- **EXERCISE AIM**: Using the records below, quote only the span that opens with the line containing "Quality assurance step: we expect the metal" and closes with the line containing "Quality assurance step: we expect the white divided", exactly and inclusively.

- **DATA SUPPLIED**:
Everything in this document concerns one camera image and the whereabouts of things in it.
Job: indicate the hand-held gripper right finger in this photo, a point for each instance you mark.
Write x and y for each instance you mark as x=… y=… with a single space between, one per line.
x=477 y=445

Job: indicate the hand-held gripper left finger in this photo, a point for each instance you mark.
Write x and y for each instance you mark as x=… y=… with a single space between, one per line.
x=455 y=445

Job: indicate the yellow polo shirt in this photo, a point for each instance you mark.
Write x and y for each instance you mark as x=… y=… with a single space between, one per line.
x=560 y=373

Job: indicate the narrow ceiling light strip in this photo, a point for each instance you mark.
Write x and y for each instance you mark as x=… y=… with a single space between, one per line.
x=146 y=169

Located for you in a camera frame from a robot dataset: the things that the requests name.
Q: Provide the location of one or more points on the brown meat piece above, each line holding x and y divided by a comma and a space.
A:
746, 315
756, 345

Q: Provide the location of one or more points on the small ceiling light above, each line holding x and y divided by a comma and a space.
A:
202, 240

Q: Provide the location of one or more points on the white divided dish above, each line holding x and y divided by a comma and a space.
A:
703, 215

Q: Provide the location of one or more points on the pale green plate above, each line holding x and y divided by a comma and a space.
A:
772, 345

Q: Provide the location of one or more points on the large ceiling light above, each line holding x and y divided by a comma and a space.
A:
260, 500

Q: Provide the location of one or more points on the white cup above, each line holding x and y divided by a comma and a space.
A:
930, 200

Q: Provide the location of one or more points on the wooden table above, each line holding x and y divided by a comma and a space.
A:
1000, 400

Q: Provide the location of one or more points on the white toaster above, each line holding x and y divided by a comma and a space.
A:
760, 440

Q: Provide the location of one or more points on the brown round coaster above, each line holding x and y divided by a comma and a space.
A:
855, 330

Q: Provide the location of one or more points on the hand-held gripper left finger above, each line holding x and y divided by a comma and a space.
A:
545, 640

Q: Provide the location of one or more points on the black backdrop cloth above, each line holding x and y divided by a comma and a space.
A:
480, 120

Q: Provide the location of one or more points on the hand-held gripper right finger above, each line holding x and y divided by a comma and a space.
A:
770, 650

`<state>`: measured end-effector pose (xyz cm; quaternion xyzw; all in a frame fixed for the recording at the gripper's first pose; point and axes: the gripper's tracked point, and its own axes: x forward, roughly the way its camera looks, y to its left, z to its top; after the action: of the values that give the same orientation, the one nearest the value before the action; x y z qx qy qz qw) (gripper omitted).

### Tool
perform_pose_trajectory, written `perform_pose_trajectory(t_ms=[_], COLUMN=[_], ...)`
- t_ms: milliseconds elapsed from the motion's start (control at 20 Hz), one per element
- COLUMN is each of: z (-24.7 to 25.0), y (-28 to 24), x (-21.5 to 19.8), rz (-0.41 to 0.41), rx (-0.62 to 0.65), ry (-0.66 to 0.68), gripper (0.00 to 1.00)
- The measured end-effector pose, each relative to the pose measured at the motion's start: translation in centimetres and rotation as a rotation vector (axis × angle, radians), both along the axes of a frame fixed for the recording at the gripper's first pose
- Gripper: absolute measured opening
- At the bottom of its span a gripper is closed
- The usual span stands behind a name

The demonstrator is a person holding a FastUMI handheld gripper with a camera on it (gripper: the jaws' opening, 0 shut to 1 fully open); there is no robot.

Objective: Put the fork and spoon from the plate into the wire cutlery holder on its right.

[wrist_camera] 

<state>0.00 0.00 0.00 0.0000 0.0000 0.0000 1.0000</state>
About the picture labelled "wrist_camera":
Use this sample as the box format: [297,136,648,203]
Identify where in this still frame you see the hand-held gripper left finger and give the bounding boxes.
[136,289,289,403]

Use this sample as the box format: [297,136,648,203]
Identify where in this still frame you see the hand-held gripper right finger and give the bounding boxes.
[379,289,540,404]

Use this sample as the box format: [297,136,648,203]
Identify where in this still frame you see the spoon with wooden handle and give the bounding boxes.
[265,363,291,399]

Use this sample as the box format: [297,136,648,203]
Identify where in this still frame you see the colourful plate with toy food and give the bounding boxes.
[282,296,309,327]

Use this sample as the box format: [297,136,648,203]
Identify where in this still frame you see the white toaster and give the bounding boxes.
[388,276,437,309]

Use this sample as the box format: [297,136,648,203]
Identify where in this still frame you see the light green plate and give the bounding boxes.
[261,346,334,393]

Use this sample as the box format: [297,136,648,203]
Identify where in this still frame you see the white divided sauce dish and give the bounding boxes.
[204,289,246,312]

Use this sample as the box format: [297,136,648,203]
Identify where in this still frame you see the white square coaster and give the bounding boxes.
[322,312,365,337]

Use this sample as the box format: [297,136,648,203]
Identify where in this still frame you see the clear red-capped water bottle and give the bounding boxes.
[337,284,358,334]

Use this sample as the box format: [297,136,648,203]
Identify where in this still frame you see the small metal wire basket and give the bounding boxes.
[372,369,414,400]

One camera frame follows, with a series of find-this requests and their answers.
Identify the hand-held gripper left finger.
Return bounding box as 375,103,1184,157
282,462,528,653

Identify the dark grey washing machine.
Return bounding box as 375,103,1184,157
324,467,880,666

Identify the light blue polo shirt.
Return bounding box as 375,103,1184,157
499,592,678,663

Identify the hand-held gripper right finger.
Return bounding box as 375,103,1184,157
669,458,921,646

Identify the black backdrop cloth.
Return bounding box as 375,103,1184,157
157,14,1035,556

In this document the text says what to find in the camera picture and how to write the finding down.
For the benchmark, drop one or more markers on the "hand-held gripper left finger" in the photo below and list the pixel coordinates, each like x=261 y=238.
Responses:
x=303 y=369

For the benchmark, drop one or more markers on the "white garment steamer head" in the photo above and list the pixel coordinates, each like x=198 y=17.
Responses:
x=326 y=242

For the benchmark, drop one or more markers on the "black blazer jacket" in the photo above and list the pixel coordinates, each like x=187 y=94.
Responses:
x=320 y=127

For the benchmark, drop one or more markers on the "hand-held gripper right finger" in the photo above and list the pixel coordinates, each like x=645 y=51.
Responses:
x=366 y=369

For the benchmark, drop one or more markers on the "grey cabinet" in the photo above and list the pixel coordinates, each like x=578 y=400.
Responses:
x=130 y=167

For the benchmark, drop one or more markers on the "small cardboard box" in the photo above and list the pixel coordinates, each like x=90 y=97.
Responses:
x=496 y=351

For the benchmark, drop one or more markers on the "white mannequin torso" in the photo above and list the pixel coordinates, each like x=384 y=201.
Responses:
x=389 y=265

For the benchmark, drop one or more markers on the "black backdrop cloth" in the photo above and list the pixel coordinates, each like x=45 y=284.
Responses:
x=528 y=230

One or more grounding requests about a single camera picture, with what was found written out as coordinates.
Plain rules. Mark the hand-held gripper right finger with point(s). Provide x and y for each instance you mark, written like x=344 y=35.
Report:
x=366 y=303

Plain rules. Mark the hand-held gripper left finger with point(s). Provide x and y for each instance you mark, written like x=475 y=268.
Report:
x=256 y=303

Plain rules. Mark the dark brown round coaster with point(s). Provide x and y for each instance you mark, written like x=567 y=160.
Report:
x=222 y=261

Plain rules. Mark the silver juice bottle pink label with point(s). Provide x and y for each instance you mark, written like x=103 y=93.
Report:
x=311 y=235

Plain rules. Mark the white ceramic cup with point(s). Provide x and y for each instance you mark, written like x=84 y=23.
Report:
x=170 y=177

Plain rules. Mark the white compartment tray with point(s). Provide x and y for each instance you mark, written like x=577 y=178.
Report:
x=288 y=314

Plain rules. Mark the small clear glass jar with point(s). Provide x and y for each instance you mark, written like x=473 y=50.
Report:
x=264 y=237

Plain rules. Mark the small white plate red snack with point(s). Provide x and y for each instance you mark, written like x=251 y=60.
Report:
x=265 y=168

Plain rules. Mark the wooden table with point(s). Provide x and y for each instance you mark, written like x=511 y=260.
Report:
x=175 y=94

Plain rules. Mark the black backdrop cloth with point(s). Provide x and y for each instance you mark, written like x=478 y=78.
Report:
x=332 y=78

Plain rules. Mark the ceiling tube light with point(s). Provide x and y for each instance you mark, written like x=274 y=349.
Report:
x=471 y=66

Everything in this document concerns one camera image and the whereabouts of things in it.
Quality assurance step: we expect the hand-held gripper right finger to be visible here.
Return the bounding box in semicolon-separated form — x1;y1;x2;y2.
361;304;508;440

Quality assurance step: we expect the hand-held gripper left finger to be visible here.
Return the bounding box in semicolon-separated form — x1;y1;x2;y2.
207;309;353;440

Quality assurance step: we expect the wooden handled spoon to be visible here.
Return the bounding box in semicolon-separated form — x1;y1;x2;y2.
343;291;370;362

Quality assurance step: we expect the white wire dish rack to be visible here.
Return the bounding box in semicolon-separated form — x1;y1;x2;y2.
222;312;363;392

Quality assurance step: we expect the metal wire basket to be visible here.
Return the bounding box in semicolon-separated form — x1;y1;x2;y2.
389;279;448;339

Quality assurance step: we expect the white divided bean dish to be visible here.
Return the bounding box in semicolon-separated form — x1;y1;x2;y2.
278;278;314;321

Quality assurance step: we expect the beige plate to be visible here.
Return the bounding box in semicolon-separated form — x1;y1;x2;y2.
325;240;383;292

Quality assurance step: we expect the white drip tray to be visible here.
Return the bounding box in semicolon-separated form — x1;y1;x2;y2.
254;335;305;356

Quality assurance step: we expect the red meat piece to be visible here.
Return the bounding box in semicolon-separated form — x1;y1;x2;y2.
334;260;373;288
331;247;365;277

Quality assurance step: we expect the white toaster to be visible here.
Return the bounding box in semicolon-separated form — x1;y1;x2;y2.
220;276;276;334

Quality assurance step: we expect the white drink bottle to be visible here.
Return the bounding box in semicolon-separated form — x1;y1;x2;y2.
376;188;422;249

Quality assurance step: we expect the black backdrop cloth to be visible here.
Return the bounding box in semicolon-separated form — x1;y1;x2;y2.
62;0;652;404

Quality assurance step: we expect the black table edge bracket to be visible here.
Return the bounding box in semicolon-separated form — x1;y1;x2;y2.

- **SOLVED EXERCISE**:
Quality assurance step: we expect the metal wire basket to be visible here.
Return the bounding box in semicolon-separated form — x1;y1;x2;y2.
389;279;448;339

Quality assurance step: we expect the white divided bean dish to be visible here.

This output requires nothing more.